**EXERCISE DIRECTIONS**
Show every line from the data below that includes "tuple".

* * * * * * * * *

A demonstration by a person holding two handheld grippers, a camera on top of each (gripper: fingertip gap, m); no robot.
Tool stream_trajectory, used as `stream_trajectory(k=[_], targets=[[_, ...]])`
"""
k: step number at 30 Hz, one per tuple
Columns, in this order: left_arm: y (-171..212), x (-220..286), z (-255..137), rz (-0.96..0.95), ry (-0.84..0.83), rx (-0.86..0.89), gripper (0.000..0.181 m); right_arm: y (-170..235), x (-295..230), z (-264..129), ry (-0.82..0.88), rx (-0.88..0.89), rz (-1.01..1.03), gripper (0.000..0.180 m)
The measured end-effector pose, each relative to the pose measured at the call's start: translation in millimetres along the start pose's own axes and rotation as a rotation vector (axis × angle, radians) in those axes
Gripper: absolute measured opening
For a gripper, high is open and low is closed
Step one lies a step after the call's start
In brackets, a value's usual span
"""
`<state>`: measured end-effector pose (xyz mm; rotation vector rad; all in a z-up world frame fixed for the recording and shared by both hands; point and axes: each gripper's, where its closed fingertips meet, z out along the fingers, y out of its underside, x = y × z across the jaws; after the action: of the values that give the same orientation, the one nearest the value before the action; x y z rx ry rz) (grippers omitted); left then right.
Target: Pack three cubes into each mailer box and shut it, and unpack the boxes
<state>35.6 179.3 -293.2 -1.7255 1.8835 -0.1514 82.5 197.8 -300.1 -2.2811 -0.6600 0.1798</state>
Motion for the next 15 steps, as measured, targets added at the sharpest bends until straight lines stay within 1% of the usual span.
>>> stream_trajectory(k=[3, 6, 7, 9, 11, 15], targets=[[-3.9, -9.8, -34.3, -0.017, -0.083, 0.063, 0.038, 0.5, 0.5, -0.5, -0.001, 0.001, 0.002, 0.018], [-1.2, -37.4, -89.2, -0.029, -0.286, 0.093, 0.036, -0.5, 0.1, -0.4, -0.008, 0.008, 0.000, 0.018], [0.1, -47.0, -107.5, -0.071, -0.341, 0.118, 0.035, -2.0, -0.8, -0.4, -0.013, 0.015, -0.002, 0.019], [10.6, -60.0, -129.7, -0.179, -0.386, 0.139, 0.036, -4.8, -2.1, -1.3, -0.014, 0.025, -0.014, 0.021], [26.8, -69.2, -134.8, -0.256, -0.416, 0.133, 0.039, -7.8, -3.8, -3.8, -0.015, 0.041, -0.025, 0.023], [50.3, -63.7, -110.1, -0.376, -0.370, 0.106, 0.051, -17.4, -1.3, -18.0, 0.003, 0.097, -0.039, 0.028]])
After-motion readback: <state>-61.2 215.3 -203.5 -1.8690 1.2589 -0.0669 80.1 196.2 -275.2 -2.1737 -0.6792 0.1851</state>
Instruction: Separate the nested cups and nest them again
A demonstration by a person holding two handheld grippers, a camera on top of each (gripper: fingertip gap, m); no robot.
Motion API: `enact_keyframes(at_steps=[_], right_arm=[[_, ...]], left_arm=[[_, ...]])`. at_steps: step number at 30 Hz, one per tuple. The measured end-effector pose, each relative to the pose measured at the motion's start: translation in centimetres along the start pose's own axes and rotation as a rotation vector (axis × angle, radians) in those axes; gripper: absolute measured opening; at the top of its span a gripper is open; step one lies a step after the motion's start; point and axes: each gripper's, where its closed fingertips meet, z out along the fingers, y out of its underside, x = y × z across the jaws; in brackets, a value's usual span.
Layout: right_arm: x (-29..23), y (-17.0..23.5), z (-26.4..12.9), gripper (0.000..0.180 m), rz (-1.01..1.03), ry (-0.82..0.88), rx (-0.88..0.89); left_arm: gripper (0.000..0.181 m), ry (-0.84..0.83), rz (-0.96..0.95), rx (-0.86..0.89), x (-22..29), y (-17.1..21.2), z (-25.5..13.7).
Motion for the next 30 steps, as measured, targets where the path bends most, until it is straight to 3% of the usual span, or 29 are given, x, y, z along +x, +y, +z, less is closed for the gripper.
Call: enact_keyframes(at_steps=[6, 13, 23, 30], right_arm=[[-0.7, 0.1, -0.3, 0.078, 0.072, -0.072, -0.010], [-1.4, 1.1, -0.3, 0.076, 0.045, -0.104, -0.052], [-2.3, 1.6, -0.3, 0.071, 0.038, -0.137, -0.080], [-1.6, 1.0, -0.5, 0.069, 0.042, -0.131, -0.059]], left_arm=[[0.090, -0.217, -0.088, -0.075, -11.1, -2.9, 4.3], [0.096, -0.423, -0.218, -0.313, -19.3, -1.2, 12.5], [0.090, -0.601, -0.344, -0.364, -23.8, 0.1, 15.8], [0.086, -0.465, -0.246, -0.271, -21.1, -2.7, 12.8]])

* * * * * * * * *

**SOLVED EXERCISE**
k: step number at 30 Hz, one per tuple
Motion API: `enact_keyframes(at_steps=[_], right_arm=[[_, ...]], left_arm=[[_, ...]])`. at_steps: step number at 30 Hz, one per tuple. The measured end-effector pose, each relative to the pose measured at the motion's start: translation in centimetres along the start pose's own axes and rotation as a rotation vector (axis × angle, radians) in those axes; gripper: absolute measured opening; at the top of its span a gripper is open; step one lies a step after the motion's start; point and axes: each gripper's, where its closed fingertips meet, z out along the fingers, y out of its underside, x = y × z across the jaws; in brackets, a value's usual span.

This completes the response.